(Records from a dataset)

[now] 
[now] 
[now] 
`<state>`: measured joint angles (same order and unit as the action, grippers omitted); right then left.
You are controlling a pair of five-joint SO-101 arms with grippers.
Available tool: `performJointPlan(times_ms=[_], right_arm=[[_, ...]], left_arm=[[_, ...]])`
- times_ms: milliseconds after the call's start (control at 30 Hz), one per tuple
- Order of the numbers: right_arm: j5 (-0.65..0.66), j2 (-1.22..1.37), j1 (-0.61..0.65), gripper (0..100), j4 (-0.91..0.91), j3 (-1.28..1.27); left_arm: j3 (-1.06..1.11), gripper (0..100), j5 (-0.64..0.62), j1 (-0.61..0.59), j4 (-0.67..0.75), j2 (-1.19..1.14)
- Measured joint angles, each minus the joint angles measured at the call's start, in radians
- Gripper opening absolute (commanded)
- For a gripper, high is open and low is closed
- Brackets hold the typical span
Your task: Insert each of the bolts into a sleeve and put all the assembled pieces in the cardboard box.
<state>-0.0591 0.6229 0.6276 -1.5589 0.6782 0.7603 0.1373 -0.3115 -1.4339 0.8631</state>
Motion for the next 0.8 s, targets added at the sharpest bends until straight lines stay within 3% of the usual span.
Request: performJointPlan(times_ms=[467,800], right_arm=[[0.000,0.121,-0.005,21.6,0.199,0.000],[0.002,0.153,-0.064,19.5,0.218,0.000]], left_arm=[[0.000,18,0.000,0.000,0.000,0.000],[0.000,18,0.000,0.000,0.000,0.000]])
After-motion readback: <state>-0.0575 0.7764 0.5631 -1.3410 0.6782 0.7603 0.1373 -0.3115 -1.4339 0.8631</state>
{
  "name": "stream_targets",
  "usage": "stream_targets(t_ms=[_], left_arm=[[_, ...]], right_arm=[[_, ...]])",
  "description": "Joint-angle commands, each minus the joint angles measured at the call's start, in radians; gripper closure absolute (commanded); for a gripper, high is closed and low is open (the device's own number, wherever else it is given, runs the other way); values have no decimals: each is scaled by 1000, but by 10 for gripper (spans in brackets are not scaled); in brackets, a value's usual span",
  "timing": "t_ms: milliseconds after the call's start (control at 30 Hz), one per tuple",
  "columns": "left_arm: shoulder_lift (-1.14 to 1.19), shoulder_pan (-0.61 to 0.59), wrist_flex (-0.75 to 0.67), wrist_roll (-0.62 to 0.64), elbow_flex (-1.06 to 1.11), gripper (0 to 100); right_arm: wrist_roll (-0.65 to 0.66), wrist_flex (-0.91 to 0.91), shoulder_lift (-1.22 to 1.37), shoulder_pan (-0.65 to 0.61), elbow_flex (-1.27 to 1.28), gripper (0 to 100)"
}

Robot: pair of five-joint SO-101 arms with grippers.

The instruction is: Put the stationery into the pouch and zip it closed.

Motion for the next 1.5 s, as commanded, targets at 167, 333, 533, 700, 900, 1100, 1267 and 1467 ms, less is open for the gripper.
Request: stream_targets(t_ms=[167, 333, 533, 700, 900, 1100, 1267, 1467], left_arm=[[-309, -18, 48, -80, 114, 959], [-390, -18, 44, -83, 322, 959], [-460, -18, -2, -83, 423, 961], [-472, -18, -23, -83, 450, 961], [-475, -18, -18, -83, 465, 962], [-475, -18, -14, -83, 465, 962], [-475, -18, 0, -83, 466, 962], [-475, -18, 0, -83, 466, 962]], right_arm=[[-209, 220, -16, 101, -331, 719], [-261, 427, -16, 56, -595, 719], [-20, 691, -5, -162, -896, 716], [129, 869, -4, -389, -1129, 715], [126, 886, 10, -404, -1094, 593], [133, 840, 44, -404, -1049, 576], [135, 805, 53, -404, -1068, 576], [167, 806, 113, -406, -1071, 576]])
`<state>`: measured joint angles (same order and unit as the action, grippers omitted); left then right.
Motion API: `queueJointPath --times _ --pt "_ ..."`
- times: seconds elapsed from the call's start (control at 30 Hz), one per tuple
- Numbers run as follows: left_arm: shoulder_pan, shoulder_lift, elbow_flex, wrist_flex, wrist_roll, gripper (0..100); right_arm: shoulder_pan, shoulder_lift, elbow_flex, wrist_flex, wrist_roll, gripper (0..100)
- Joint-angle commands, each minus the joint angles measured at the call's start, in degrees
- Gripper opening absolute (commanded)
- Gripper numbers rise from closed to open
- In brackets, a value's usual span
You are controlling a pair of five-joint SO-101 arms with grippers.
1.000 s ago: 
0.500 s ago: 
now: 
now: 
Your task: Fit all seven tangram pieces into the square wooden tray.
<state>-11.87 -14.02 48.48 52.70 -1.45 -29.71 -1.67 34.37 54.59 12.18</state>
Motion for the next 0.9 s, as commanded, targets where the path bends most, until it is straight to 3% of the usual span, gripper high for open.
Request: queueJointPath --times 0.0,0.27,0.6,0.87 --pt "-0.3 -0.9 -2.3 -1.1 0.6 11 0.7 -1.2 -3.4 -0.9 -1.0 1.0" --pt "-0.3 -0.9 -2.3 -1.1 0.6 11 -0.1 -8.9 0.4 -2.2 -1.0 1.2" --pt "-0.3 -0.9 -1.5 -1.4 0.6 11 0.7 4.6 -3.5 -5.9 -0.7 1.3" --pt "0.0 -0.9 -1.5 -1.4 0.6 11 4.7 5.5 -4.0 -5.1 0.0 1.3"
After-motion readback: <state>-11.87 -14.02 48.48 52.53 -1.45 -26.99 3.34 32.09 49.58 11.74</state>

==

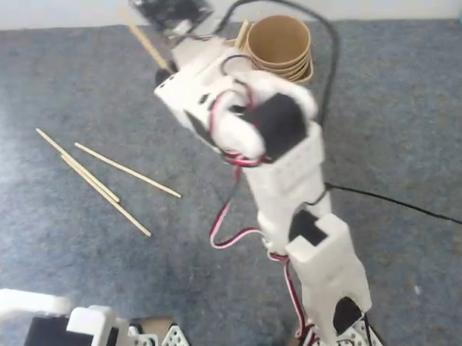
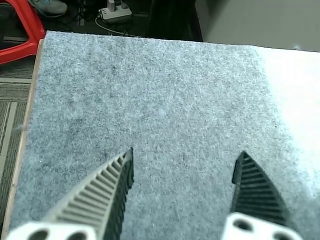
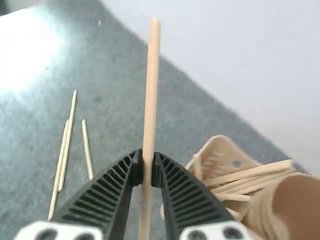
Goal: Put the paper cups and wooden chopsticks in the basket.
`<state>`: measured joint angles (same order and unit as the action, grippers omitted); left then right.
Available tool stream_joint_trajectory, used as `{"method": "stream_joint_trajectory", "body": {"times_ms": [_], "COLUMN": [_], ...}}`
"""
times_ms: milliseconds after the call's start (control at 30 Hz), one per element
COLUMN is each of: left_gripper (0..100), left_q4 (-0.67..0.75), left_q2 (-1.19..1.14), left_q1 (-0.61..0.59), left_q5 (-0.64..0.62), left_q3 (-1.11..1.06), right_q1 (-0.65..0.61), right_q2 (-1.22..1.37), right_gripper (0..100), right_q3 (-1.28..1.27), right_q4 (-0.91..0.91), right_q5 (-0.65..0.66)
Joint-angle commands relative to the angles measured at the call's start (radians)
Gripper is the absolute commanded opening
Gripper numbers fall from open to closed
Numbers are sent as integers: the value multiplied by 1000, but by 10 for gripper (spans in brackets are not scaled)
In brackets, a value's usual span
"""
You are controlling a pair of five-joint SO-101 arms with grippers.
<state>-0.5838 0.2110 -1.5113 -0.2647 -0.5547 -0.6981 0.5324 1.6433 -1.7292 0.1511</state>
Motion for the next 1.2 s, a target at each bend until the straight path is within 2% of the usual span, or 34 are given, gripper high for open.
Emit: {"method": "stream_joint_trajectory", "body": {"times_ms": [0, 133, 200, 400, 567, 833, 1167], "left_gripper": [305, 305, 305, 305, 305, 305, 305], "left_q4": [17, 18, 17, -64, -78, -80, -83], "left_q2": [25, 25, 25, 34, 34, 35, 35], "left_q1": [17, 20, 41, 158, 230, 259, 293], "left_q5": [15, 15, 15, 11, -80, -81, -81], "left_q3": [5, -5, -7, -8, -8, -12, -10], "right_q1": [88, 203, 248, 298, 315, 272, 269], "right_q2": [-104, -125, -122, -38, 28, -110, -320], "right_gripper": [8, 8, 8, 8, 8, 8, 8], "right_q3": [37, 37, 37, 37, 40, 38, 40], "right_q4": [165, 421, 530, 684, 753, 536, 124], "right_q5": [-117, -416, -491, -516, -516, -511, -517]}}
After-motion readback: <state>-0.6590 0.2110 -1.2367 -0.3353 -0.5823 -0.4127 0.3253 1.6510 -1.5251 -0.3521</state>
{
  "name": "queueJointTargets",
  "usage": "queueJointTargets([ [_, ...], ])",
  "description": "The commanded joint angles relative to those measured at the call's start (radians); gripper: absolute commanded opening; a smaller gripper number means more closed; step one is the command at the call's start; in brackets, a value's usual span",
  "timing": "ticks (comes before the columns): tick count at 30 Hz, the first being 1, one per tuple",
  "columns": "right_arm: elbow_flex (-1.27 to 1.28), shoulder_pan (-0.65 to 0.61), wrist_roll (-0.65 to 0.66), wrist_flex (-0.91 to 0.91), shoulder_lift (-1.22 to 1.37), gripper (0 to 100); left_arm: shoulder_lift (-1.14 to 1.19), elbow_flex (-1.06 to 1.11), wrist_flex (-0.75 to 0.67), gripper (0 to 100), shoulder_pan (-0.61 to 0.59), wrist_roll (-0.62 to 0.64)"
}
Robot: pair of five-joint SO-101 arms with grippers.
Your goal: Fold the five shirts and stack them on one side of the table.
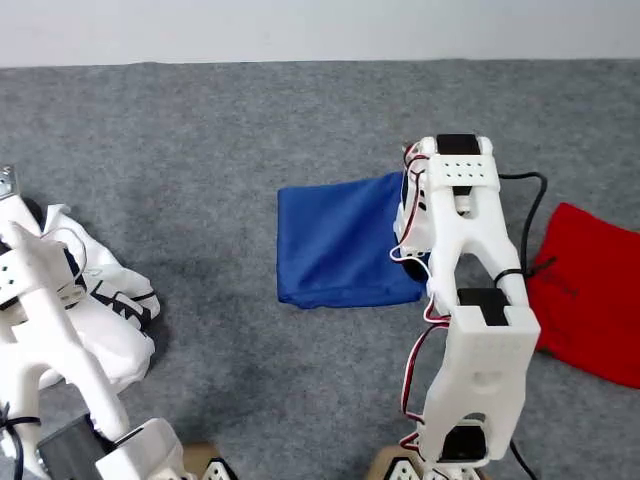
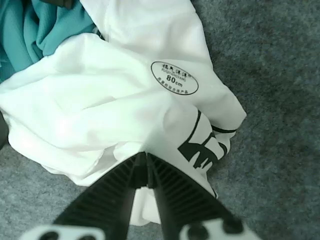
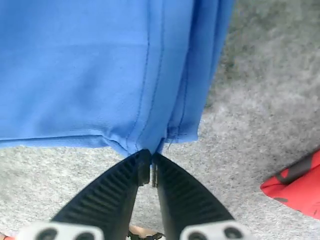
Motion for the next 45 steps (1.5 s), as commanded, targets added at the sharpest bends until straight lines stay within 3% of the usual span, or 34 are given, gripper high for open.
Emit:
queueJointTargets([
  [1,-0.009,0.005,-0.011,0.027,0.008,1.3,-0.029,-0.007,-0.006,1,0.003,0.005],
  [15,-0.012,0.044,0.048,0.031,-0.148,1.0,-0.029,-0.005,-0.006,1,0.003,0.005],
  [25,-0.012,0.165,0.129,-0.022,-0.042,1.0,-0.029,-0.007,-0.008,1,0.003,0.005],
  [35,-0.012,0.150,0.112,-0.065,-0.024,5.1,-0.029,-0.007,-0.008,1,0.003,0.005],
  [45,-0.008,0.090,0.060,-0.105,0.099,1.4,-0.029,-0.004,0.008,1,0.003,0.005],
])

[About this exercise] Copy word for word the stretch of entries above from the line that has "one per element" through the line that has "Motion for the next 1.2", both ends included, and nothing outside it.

[Solution]
times_ms: milliseconds after the call's start (control at 30 Hz), one per element
COLUMN is each of: left_gripper (0..100), left_q4 (-0.67..0.75), left_q2 (-1.19..1.14), left_q1 (-0.61..0.59), left_q5 (-0.64..0.62), left_q3 (-1.11..1.06), right_q1 (-0.65..0.61), right_q2 (-1.22..1.37), right_gripper (0..100), right_q3 (-1.28..1.27), right_q4 (-0.91..0.91), right_q5 (-0.65..0.66)
Joint-angle commands relative to the angles measured at the call's start (radians)
Gripper is the absolute commanded opening
Gripper numbers fall from open to closed
Numbers are sent as integers: the value multiplied by 1000, but by 10 for gripper (spans in brackets are not scaled)
In brackets, a value's usual span
"""
You are controlling a pair of five-joint SO-101 arms with grippers.
<state>-0.5838 0.2110 -1.5113 -0.2647 -0.5547 -0.6981 0.5324 1.6433 -1.7292 0.1511</state>
Motion for the next 1.2 s, a target at each bend until the straight path is within 2% of the usual span, or 34 are given, gripper high for open.

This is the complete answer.